What needs to be done: Retype the data exactly, leaving nothing out.

The input:
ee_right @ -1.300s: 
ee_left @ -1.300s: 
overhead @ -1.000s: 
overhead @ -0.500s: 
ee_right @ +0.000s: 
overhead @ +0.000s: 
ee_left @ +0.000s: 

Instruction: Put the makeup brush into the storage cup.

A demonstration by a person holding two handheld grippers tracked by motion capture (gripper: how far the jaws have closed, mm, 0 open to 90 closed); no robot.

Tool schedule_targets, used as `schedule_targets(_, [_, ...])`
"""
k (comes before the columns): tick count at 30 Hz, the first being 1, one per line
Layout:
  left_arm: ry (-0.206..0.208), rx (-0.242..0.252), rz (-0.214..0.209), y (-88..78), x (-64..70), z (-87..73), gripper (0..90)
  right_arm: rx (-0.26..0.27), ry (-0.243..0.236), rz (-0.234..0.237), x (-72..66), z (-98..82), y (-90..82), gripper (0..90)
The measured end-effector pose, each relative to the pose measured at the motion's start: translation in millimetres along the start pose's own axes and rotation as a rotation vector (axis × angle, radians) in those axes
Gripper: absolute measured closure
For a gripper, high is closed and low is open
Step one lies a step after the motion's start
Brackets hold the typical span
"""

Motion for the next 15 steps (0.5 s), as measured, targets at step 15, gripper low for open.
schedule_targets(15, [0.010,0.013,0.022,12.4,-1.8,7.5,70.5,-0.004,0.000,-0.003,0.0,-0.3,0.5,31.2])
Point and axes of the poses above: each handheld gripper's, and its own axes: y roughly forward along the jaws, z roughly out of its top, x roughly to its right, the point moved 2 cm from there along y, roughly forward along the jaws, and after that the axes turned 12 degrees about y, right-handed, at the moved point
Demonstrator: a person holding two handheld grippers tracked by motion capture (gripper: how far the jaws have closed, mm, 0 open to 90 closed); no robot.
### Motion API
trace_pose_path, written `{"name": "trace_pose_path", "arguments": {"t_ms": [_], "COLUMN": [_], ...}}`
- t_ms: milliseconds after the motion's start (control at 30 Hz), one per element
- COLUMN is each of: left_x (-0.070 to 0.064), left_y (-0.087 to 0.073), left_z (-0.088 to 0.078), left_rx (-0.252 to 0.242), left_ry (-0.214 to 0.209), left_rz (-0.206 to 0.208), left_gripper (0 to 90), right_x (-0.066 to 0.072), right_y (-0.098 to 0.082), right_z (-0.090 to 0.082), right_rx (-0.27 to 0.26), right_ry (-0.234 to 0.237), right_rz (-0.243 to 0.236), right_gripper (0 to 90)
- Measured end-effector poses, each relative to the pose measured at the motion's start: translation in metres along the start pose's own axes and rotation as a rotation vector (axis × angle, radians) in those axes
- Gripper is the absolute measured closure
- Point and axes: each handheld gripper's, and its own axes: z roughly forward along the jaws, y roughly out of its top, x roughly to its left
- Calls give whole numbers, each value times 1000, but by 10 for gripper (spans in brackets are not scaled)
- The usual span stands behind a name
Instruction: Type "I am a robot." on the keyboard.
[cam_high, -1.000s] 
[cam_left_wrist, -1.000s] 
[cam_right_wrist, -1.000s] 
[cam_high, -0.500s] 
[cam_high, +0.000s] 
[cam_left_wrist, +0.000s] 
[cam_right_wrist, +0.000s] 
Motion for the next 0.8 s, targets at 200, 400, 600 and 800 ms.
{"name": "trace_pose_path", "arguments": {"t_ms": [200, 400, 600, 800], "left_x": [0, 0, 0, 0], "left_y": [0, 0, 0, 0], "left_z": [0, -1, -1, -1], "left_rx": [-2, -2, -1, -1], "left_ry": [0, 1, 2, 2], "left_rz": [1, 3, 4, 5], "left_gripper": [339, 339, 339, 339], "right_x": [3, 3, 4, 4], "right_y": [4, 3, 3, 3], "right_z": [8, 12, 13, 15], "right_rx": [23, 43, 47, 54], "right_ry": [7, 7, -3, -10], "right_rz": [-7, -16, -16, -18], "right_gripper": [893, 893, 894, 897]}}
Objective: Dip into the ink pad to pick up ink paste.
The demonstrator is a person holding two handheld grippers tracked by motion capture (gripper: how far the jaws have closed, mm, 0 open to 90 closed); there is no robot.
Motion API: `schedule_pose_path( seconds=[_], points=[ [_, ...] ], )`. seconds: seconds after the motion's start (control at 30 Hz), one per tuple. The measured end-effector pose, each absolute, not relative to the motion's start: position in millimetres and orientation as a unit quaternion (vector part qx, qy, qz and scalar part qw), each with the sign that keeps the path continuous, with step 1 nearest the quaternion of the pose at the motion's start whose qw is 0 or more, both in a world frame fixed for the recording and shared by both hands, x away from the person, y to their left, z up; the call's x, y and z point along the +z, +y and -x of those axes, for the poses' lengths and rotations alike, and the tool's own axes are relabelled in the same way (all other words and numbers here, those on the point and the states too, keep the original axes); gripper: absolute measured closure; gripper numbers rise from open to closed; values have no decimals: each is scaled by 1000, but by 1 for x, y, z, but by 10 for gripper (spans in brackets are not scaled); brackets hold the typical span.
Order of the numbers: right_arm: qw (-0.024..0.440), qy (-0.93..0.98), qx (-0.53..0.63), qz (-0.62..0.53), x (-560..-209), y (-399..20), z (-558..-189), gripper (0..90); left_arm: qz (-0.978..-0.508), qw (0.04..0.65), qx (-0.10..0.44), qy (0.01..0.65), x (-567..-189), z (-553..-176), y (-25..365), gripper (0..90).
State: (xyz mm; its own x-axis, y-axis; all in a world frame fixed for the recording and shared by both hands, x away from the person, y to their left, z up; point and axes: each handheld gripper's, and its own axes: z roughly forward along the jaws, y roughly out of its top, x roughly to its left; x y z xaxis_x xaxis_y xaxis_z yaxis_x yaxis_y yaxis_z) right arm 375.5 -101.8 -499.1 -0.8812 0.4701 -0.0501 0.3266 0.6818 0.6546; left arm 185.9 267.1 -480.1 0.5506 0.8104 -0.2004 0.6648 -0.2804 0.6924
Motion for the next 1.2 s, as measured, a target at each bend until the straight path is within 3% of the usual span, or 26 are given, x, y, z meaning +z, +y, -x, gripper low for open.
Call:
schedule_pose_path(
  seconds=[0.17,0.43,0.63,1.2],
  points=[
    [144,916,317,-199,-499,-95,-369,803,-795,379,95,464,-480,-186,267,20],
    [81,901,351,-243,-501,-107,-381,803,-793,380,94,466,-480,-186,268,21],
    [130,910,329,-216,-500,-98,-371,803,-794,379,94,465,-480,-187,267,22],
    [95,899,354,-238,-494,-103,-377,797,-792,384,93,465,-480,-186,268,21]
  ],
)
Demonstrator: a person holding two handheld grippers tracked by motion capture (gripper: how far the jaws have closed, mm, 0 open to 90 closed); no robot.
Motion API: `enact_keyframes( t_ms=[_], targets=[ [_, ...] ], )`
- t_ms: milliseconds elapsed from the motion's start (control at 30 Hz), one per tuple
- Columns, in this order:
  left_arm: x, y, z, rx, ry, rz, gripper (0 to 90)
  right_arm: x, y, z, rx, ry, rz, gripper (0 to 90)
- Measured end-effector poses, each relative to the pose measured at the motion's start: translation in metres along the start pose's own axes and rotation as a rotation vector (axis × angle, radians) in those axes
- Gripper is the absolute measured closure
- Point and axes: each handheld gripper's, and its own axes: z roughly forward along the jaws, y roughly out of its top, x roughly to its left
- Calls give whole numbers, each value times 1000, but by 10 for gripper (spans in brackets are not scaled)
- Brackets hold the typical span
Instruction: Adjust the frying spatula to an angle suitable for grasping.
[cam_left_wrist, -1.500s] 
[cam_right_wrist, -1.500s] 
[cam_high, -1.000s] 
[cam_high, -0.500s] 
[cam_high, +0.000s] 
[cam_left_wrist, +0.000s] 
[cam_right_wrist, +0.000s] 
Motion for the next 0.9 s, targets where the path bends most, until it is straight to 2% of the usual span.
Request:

Solution to the problem:
ee_right @ -1.300s: 
ee_left @ -1.300s: 
overhead @ -1.000s: 
overhead @ -0.500s: 
ee_right @ +0.000s: 
overhead @ +0.000s: 
ee_left @ +0.000s: 

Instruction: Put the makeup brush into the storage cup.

A demonstration by a person holding two handheld grippers tracked by motion capture (gripper: how far the jaws have closed, mm, 0 open to 90 closed); no robot.

Tool schedule_targets, used as `schedule_targets(_, [_, ...])`
"""
k (comes before the columns): tick count at 30 Hz, the first being 1, one per line
Layout:
  left_arm: ry (-0.206..0.208), rx (-0.242..0.252), rz (-0.214..0.209), y (-88..78), x (-64..70), z (-87..73), gripper (0..90)
  right_arm: rx (-0.26..0.27), ry (-0.243..0.236), rz (-0.234..0.237), x (-72..66), z (-98..82), y (-90..82), gripper (0..90)
The measured end-effector pose, each relative to the pose measured at the motion's start: translation in millimetres along the start pose's own axes and rotation as a rotation vector (axis × angle, radians) in those axes
Gripper: absolute measured closure
For a gripper, high is closed and low is open
Step one lies a step after the motion's start
Brackets hold the typical span
"""

Motion for the next 15 steps (0.5 s), as measured, targets at step 15, gripper low for open.
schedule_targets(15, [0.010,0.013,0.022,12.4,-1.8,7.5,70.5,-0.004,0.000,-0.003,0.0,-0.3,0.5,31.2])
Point and axes of the poses above: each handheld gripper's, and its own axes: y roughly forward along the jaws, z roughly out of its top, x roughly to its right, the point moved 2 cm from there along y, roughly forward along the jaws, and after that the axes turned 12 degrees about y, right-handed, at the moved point
Demonstrator: a person holding two handheld grippers tracked by motion capture (gripper: how far the jaws have closed, mm, 0 open to 90 closed); no robot.
### Motion API
trace_pose_path, written `{"name": "trace_pose_path", "arguments": {"t_ms": [_], "COLUMN": [_], ...}}`
- t_ms: milliseconds after the motion's start (control at 30 Hz), one per element
- COLUMN is each of: left_x (-0.070 to 0.064), left_y (-0.087 to 0.073), left_z (-0.088 to 0.078), left_rx (-0.252 to 0.242), left_ry (-0.214 to 0.209), left_rz (-0.206 to 0.208), left_gripper (0 to 90), right_x (-0.066 to 0.072), right_y (-0.098 to 0.082), right_z (-0.090 to 0.082), right_rx (-0.27 to 0.26), right_ry (-0.234 to 0.237), right_rz (-0.243 to 0.236), right_gripper (0 to 90)
- Measured end-effector poses, each relative to the pose measured at the motion's start: translation in metres along the start pose's own axes and rotation as a rotation vector (axis × angle, radians) in those axes
- Gripper is the absolute measured closure
- Point and axes: each handheld gripper's, and its own axes: z roughly forward along the jaws, y roughly out of its top, x roughly to its left
- Calls give whole numbers, each value times 1000, but by 10 for gripper (spans in brackets are not scaled)
- The usual span stands behind a name
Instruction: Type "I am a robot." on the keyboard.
[cam_high, -1.000s] 
[cam_left_wrist, -1.000s] 
[cam_right_wrist, -1.000s] 
[cam_high, -0.500s] 
[cam_high, +0.000s] 
[cam_left_wrist, +0.000s] 
[cam_right_wrist, +0.000s] 
Motion for the next 0.8 s, targets at 200, 400, 600 and 800 ms.
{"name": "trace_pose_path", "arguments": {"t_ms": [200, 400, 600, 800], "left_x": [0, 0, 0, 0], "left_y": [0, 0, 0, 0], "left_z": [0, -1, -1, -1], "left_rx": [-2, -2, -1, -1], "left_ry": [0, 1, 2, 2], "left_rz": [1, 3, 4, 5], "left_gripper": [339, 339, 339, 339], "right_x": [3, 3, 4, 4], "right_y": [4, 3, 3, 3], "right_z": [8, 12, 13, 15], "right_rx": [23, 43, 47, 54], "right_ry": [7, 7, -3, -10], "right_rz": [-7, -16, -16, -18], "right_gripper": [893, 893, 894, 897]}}
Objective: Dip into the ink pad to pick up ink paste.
The demonstrator is a person holding two handheld grippers tracked by motion capture (gripper: how far the jaws have closed, mm, 0 open to 90 closed); there is no robot.
Motion API: `schedule_pose_path( seconds=[_], points=[ [_, ...] ], )`. seconds: seconds after the motion's start (control at 30 Hz), one per tuple. The measured end-effector pose, each absolute, not relative to the motion's start: position in millimetres and orientation as a unit quaternion (vector part qx, qy, qz and scalar part qw), each with the sign that keeps the path continuous, with step 1 nearest the quaternion of the pose at the motion's start whose qw is 0 or more, both in a world frame fixed for the recording and shared by both hands, x away from the person, y to their left, z up; the call's x, y and z point along the +z, +y and -x of those axes, for the poses' lengths and rotations alike, and the tool's own axes are relabelled in the same way (all other words and numbers here, those on the point and the states too, keep the original axes); gripper: absolute measured closure; gripper numbers rise from open to closed; values have no decimals: each is scaled by 1000, but by 1 for x, y, z, but by 10 for gripper (spans in brackets are not scaled); brackets hold the typical span.
Order of the numbers: right_arm: qw (-0.024..0.440), qy (-0.93..0.98), qx (-0.53..0.63), qz (-0.62..0.53), x (-560..-209), y (-399..20), z (-558..-189), gripper (0..90); left_arm: qz (-0.978..-0.508), qw (0.04..0.65), qx (-0.10..0.44), qy (0.01..0.65), x (-567..-189), z (-553..-176), y (-25..365), gripper (0..90).
State: (xyz mm; its own x-axis, y-axis; all in a world frame fixed for the recording and shared by both hands, x away from the person, y to their left, z up; point and axes: each handheld gripper's, and its own axes: z roughly forward along the jaws, y roughly out of its top, x roughly to its left; x y z xaxis_x xaxis_y xaxis_z yaxis_x yaxis_y yaxis_z) right arm 375.5 -101.8 -499.1 -0.8812 0.4701 -0.0501 0.3266 0.6818 0.6546; left arm 185.9 267.1 -480.1 0.5506 0.8104 -0.2004 0.6648 -0.2804 0.6924
Motion for the next 1.2 s, as measured, a target at each bend until the straight path is within 3% of the usual span, or 26 are given, x, y, z meaning +z, +y, -x, gripper low for open.
Call:
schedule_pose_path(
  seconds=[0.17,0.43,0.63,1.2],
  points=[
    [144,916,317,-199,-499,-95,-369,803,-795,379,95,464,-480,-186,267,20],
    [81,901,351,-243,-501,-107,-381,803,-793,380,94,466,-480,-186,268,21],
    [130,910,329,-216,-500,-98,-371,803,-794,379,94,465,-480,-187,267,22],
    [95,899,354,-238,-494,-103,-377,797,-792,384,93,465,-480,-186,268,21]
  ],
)
Demonstrator: a person holding two handheld grippers tracked by motion capture (gripper: how far the jaws have closed, mm, 0 open to 90 closed); no robot.
Motion API: `enact_keyframes( t_ms=[_], targets=[ [_, ...] ], )`
- t_ms: milliseconds elapsed from the motion's start (control at 30 Hz), one per tuple
- Columns, in this order:
  left_arm: x, y, z, rx, ry, rz, gripper (0 to 90)
  right_arm: x, y, z, rx, ry, rz, gripper (0 to 90)
- Measured end-effector poses, each relative to the pose measured at the motion's start: translation in metres along the start pose's own axes and rotation as a rotation vector (axis × angle, radians) in those axes
- Gripper is the absolute measured closure
- Point and axes: each handheld gripper's, and its own axes: z roughly forward along the jaws, y roughly out of its top, x roughly to its left
- Calls give whole numbers, each value times 1000, but by 10 for gripper (spans in brackets are not scaled)
- Brackets hold the typical span
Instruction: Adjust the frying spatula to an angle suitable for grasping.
[cam_left_wrist, -1.500s] 
[cam_right_wrist, -1.500s] 
[cam_high, -1.000s] 
[cam_high, -0.500s] 
[cam_high, +0.000s] 
[cam_left_wrist, +0.000s] 
[cam_right_wrist, +0.000s] 
Motion for the next 0.9 s, targets where the path bends most, until it is straight to 2% of the usual span.
Request:

This concludes the output for the exercise.